** DATA BLOCK **

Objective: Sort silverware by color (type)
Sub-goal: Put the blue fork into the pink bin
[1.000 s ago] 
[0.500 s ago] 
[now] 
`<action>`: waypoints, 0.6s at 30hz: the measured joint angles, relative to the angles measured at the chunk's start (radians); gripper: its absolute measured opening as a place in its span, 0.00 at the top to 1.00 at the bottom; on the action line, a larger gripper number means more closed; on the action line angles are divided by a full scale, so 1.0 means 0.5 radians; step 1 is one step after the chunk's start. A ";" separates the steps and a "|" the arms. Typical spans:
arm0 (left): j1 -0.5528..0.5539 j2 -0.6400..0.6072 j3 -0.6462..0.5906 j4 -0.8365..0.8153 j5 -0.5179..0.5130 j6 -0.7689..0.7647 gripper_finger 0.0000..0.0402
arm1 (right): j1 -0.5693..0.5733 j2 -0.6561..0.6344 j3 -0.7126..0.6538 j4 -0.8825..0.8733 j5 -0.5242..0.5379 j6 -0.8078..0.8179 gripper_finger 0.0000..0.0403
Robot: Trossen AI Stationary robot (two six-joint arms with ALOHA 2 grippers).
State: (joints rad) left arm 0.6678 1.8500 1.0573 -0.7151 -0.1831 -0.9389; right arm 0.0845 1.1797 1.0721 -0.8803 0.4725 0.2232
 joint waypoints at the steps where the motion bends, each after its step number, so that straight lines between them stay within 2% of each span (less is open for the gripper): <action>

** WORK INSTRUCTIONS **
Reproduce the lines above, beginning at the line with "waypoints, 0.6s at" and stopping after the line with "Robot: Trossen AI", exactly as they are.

** ANSWER SECTION **
`<action>`: waypoints, 0.6s at 30hz: the measured joint angles, relative to the angles measured at the chunk's start (radians); gripper: its absolute measured opening as a place in its span, 0.00 at the top to 1.00 at the bottom; on the action line, a larger gripper number means more closed; on the action line angles are divided by a full scale, so 1.0 means 0.5 radians; step 1 is one step after the chunk's start. A ";" separates the steps and a "|" the arms. Typical spans:
arm0 (left): j1 -0.5528..0.5539 j2 -0.6400..0.6072 j3 -0.6462..0.5906 j4 -0.8365..0.8153 j5 -0.5179..0.5130 j6 -0.7689..0.7647 gripper_finger 0.0000..0.0402
arm1 (right): j1 -0.5693..0.5733 j2 -0.6561..0.6344 j3 -0.7126..0.6538 j4 -0.8825..0.8733 j5 -0.5242..0.5379 j6 -0.8078..0.8179 gripper_finger 0.0000..0.0403
Robot: Trossen AI Stationary robot (two six-joint arms with ALOHA 2 grippers).

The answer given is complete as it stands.